When Does Pretraining Help? Assessing Self-Supervised Learning for Law and the CaseHOLD Dataset of 53,000+ Legal Holdings

Related tags

Deep Learningcasehold
Overview

When Does Pretraining Help? Assessing Self-Supervised Learning for Law and the CaseHOLD Dataset of 53,000+ Legal Holdings

This is the repository for the paper, When Does Pretraining Help? Assessing Self-Supervised Learning for Law and the CaseHOLD Dataset of 53,000+ Legal Holdings (Zheng and Guha et al., 2021), accepted to ICAIL 2021.

It includes models, datasets, and code for computing pretrain loss and finetuning Legal-BERT, Custom Legal-BERT, and BERT (double) models on legal benchmark tasks: Overruling, Terms of Service, CaseHOLD.

Download Models & Datasets

The legal benchmark task datasets and Legal-BERT, Custom Legal-BERT, and BERT (double) model files can be downloaded from the casehold Google Drive folder. For more information, see the Description of the folder.

The models can also be accessed directly from the Hugging Face model hub. To load a model from the model hub in a script, pass its Hugging Face model repository name to the model_name_or_path script argument. See demo.ipynb for more details.

Hugging Face Model Repositories

Download the legal benchmark task datasets and the models (optional, scripts can directly load models from Hugging Face model repositories) from the casehold Google Drive folder and unzip them under the top-level directory like:

reglab/casehold
├── data
│ ├── casehold.csv
│ └── overruling.csv
├── models
│ ├── bert-double
│ │ ├── config.json
│ │ ├── pytorch_model.bin
│ │ ├── special_tokens_map.json
│ │ ├── tf_model.h5
│ │ ├── tokenizer_config.json
│ │ └── vocab.txt
│ └── custom-legalbert
│ │ ├── config.json
│ │ ├── pytorch_model.bin
│ │ ├── special_tokens_map.json
│ │ ├── tf_model.h5
│ │ ├── tokenizer_config.json
│ │ └── vocab.txt
│ └── legalbert
│ │ ├── config.json
│ │ ├── pytorch_model.bin
│ │ ├── special_tokens_map.json
│ │ ├── tf_model.h5
│ │ ├── tokenizer_config.json
│ │ └── vocab.txt

Requirements

This code was tested with Python 3.7 and Pytorch 1.8.1.

Install required packages and dependencies:

pip install -r requirements.txt

Install transformers from source (required for tokenizers dependencies):

pip install git+https://github.com/huggingface/transformers

Model Descriptions

Legal-BERT

Training Data

The pretraining corpus was constructed by ingesting the entire Harvard Law case corpus from 1965 to the present. The size of this corpus (37GB) is substantial, representing 3,446,187 legal decisions across all federal and state courts, and is larger than the size of the BookCorpus/Wikipedia corpus originally used to train BERT (15GB).
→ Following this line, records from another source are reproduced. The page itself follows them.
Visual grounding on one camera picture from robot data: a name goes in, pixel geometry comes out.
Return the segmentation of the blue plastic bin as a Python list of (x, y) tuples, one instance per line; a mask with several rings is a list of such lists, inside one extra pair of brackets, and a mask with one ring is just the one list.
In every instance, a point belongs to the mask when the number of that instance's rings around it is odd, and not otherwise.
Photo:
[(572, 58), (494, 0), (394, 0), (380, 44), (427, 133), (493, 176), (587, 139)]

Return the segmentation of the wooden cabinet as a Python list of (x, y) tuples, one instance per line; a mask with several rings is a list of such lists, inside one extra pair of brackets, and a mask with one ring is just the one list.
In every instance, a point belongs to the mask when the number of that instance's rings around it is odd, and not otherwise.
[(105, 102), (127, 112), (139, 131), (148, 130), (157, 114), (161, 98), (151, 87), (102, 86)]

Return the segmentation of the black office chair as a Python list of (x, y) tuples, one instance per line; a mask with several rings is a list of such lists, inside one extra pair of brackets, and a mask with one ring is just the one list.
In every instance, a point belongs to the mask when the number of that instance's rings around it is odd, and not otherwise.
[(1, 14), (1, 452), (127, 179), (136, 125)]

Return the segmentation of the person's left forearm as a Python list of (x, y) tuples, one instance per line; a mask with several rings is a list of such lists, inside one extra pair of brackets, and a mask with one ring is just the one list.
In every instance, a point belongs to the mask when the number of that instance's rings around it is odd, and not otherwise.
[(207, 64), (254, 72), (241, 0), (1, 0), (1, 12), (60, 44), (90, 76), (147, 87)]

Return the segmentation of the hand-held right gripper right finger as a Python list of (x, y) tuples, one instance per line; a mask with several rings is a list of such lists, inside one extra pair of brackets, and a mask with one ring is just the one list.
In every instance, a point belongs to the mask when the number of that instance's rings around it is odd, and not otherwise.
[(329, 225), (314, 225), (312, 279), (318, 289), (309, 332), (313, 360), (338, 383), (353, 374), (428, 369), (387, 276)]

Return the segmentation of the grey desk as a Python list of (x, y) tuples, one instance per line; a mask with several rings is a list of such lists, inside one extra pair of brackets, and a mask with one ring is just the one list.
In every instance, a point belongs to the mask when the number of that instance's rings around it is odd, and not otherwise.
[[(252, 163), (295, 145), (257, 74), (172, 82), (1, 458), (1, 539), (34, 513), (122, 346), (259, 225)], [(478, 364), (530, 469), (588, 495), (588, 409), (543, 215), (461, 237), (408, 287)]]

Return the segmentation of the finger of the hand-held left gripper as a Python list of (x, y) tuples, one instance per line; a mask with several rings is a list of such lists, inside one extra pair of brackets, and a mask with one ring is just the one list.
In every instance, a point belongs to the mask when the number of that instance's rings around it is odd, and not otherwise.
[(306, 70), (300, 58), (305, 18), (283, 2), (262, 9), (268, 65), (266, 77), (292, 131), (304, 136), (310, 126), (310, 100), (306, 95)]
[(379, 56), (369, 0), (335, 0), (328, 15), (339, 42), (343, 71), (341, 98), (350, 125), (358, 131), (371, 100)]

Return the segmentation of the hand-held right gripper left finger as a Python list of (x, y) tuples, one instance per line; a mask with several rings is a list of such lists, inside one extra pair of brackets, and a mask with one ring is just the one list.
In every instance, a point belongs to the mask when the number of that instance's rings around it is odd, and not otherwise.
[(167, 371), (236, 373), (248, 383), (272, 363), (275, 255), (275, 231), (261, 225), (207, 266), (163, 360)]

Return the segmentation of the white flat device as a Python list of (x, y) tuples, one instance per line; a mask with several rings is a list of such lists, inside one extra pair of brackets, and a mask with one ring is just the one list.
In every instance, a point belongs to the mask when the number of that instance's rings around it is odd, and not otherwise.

We randomly sample 10% of decisions from this corpus as a holdout set, which we use to create the CaseHOLD dataset. The remaining 90% is used for pretraining.

Training Objective

This model is initialized with the base BERT model (uncased, 110M parameters), bert-base-uncased, and trained for an additional 1M steps on the MLM and NSP objective, with tokenization and sentence segmentation adapted for legal text (cf. the paper).

Custom Legal-BERT

Training Data

Same pretraining corpus as Legal-BERT

Training Objective

This model is pretrained from scratch for 2M steps on the MLM and NSP objective, with tokenization and sentence segmentation adapted for legal text (cf. the paper).
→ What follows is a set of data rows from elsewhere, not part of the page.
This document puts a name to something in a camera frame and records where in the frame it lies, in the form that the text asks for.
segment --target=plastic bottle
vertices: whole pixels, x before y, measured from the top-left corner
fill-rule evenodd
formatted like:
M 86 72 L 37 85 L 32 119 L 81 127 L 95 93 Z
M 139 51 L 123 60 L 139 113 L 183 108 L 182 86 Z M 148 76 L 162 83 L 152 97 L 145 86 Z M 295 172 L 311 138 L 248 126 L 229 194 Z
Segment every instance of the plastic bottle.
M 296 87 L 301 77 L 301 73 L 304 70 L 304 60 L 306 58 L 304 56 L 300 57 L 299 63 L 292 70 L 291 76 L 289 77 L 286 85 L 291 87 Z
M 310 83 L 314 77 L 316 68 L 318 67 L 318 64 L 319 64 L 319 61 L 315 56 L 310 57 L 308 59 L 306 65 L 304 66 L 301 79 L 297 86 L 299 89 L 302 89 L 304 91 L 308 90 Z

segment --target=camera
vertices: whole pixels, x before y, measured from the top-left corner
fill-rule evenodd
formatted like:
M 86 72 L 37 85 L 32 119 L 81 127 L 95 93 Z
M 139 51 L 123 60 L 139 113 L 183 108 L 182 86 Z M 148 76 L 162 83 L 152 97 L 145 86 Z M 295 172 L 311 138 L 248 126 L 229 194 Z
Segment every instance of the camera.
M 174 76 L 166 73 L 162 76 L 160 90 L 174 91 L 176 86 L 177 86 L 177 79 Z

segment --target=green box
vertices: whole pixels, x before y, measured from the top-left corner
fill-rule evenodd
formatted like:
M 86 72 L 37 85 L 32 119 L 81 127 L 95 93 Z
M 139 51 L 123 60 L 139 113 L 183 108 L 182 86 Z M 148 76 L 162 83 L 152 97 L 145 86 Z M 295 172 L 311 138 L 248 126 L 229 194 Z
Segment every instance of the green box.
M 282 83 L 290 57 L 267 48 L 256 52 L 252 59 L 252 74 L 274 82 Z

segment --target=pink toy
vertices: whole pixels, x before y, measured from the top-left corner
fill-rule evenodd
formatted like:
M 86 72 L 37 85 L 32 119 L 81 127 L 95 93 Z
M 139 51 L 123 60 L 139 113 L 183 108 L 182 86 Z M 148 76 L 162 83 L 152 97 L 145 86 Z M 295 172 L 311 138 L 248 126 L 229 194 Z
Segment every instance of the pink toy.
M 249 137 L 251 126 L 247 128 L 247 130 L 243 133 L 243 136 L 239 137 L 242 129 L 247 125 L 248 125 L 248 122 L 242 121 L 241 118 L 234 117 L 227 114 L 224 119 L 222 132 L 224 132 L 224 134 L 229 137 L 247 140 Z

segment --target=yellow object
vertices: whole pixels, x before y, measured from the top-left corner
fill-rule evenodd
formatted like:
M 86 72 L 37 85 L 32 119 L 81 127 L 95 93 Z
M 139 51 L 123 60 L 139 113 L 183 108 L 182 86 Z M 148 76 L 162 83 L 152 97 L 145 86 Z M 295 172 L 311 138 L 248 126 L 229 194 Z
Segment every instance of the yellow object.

The model also uses a custom domain-specific legal vocabulary. The vocabulary set is constructed using SentencePiece on a subsample (approx. 13M) of sentences from our pretraining corpus, with the number of tokens fixed to 32,000.

BERT (double)

Training Data

BERT (double) is pretrained using the same English Wikipedia corpus that the base BERT model (uncased, 110M parameters), bert-base-uncased, was pretrained on. For more information on the pretraining corpus, refer to the BERT: Pre-training of Deep Bidirectional Transformers for Language Understanding paper.

Training Objective

This model is initialized with the base BERT model (uncased, 110M parameters), bert-base-uncased, and trained for an additional 1M steps on the MLM and NSP objective.

This facilitates a direct comparison to our BERT-based models for the legal domain, Legal-BERT and Custom Legal-BERT, which are also pretrained for 2M total steps.

Legal Benchmark Task Descriptions

Overruling

We release the Overruling dataset in conjunction with Casetext, the creators of the dataset.

The Overruling dataset corresponds to the task of determining when a sentence is overruling a prior decision. This is a binary classification task, where positive examples are overruling sentences and negative examples are non-overruling sentences extracted from legal opinions. In law, an overruling sentence is a statement that nullifies a previous case decision as a precedent, by a constitutionally valid statute or a decision by the same or higher ranking court which establishes a different rule on the point of law involved. The Overruling dataset consists of 2,400 examples.

Terms of Service

We provide a link to the Terms of Service dataset, created and made publicly accessible by the authors of CLAUDETTE: an automated detector of potentially unfair clauses in online terms of service (Lippi et al., 2019).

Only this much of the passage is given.